# Download Historical Stock Data

### Prepare Constants

In [None]:
# Configuration
TICKER_LIST = [
    "AAPL", "TSLA", "GOOG", "NVDA", "O", "BA"
]

start_date = '2023-12-31'
end_date = '2025-01-01'

CSV_DIR = "./stock_csv_data"

### Download Stock Data and save to csv
One .csv per Ticker

In [None]:
import os
import pandas as pd
from yahooquery import Ticker

os.makedirs(CSV_DIR, exist_ok=True)

for TICKER in TICKER_LIST:
    print(f"📥 Downloading {TICKER}")

    # Fetch data
    ticker = Ticker(TICKER)
    data = ticker.history(start=start_date, end=end_date, interval="1d")
    print(f"✅ {TICKER} data fetched.")

    # Skip if data is empty
    if data.empty:
        print(f"⚠️ No data for {TICKER}, skipping.")
        continue

    # Reset index to expose "date" as a column
    data = data.reset_index()

    # Check for "date" column existence
    if "date" not in data.columns:
        print(f"⚠️ 'date' column missing for {TICKER}, skipping.")
        continue

    # Convert and localize datetime
    data["date"] = pd.to_datetime(data["date"], errors='coerce')
    data = data.dropna(subset=["date"])
    if data["date"].dt.tz is None:
        data["date"] = data["date"].dt.tz_localize("UTC")

    # Save to CSV
    csv_path = os.path.join(CSV_DIR, f"{TICKER}.csv")
    data.to_csv(csv_path, index=False)
    print(f"📝 CSV gespeichert: {csv_path}")

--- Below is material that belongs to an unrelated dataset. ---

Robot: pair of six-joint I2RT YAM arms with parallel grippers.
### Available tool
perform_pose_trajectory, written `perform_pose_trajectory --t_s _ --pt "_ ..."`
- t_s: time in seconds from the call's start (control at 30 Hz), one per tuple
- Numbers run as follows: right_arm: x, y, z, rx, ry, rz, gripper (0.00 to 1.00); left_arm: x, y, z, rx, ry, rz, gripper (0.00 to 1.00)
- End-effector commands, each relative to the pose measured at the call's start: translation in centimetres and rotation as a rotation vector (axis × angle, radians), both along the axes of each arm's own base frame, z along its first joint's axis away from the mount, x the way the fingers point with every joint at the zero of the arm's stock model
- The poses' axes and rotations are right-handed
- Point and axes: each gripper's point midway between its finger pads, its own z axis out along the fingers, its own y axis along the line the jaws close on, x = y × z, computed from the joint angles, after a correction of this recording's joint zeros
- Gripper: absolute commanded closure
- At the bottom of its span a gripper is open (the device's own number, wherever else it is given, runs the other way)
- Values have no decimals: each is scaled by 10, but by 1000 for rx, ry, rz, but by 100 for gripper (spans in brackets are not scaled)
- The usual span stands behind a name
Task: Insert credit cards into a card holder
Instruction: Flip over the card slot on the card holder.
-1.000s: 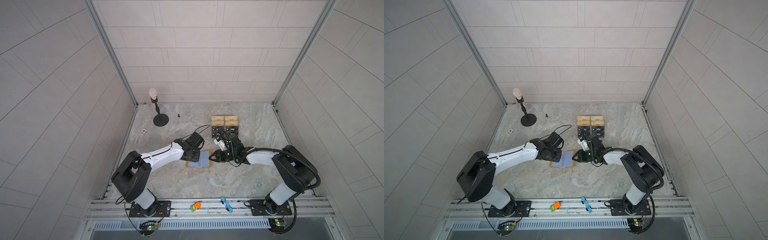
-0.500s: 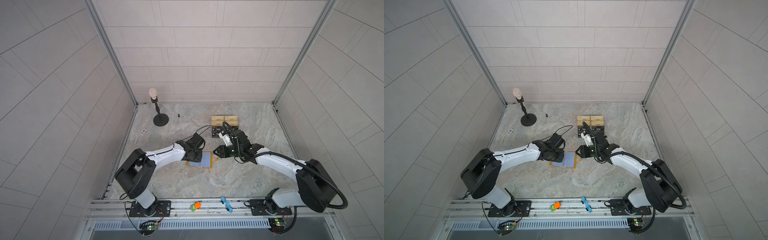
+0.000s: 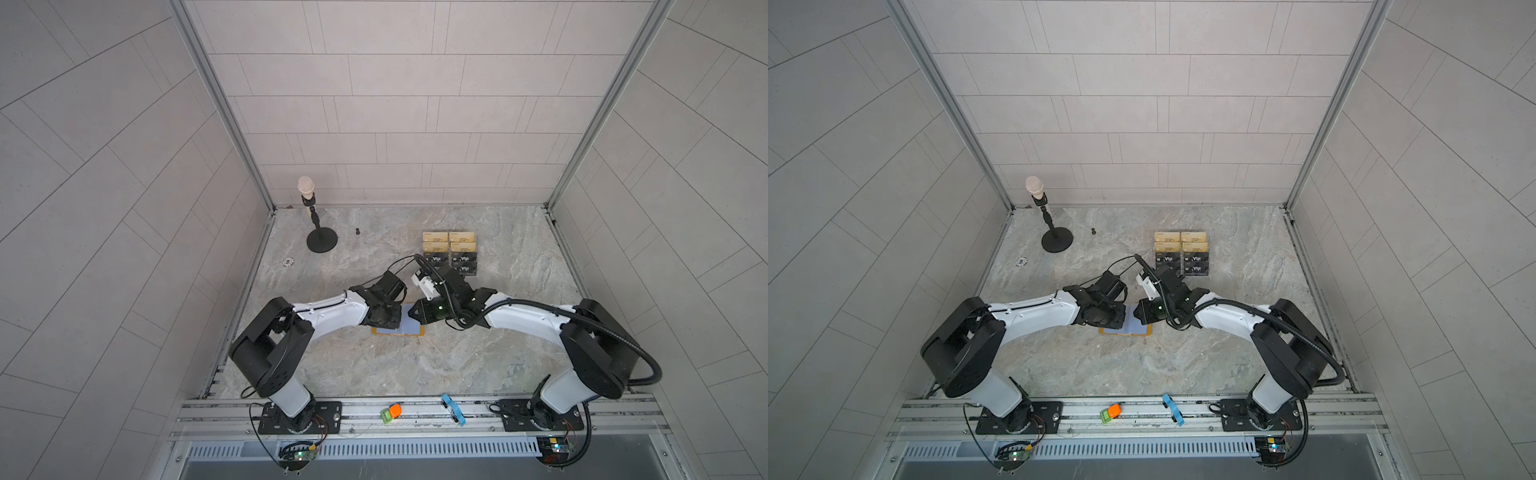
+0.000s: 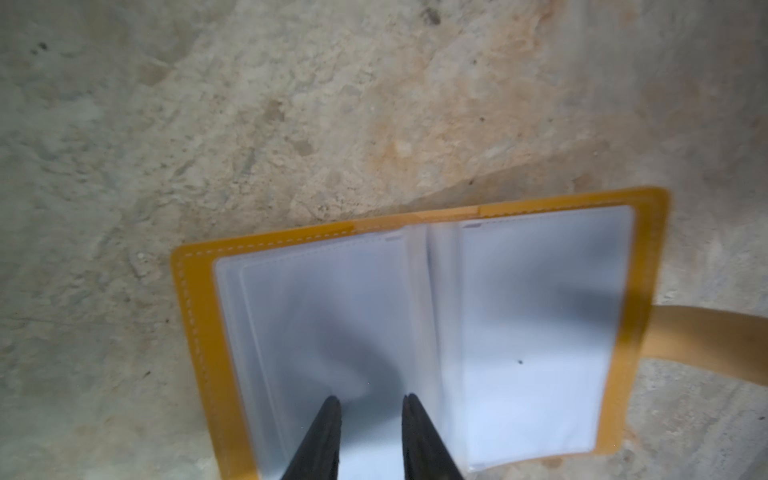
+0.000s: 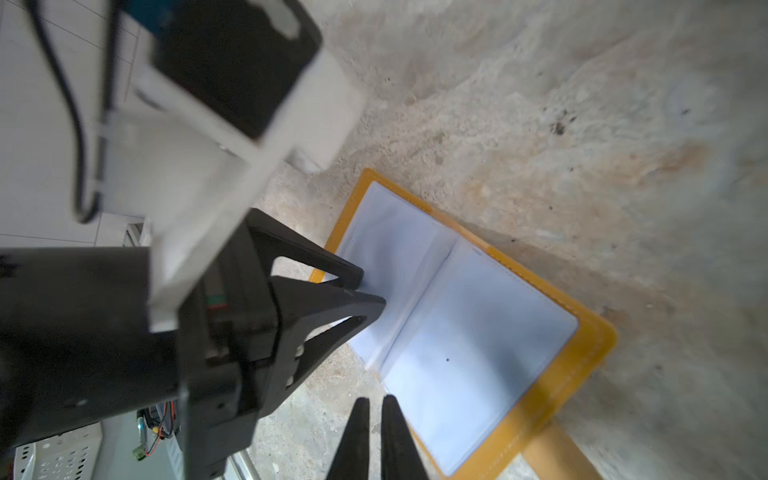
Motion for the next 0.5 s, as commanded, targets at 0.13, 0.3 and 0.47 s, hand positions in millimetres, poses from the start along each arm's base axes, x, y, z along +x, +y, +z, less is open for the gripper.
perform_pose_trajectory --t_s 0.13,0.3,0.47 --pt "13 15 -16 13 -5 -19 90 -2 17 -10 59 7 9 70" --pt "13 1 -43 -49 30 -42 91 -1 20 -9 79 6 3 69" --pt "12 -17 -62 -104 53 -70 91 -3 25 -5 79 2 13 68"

### Index Stock data from .csv to InfluxDB


In [None]:
import os
import pandas as pd
import datetime
from influxdb_client import InfluxDBClient, Point, WriteOptions

# 🔧 InfluxDB-Konfiguration
INFLUXDB_URL = "http://localhost:10896"
INFLUXDB_TOKEN = "14iJvsBJKp37nLXjIZvE4RbAoEO2dNs1k0GvCbKuJUnF_ub4pSWWw80O739jabLPMD-XBzA72WSX9f-4FuDBQ=="
INFLUXDB_ORG = "bdinf-org"
INFLUXDB_BUCKET = "bdinf-bucket"

# 📁 Pfad zu CSV-Dateien (musst du ggf. anpassen)
CSV_DIR = "./stock_csv_data"  # <== SETZE HIER DEINEN CSV-PFAD EIN

# 🔌 InfluxDB-Client initialisieren
client = InfluxDBClient(
    url=INFLUXDB_URL,
    token=INFLUXDB_TOKEN,
    org=INFLUXDB_ORG
)

write_api = client.write_api(write_options=WriteOptions(
    batch_size=5000,
    flush_interval=5_000,
    jitter_interval=1_000,
    retry_interval=5_000,
    max_retries=5,
    max_retry_delay=30_000,
    exponential_base=2
))

# 📤 CSV-Dateien verarbeiten und hochladen
for ticker_file in os.listdir(CSV_DIR):
    if not ticker_file.endswith(".csv"):
        continue

    TICKER = os.path.splitext(ticker_file)[0]
    print(f"📤 Uploading {TICKER} to InfluxDB")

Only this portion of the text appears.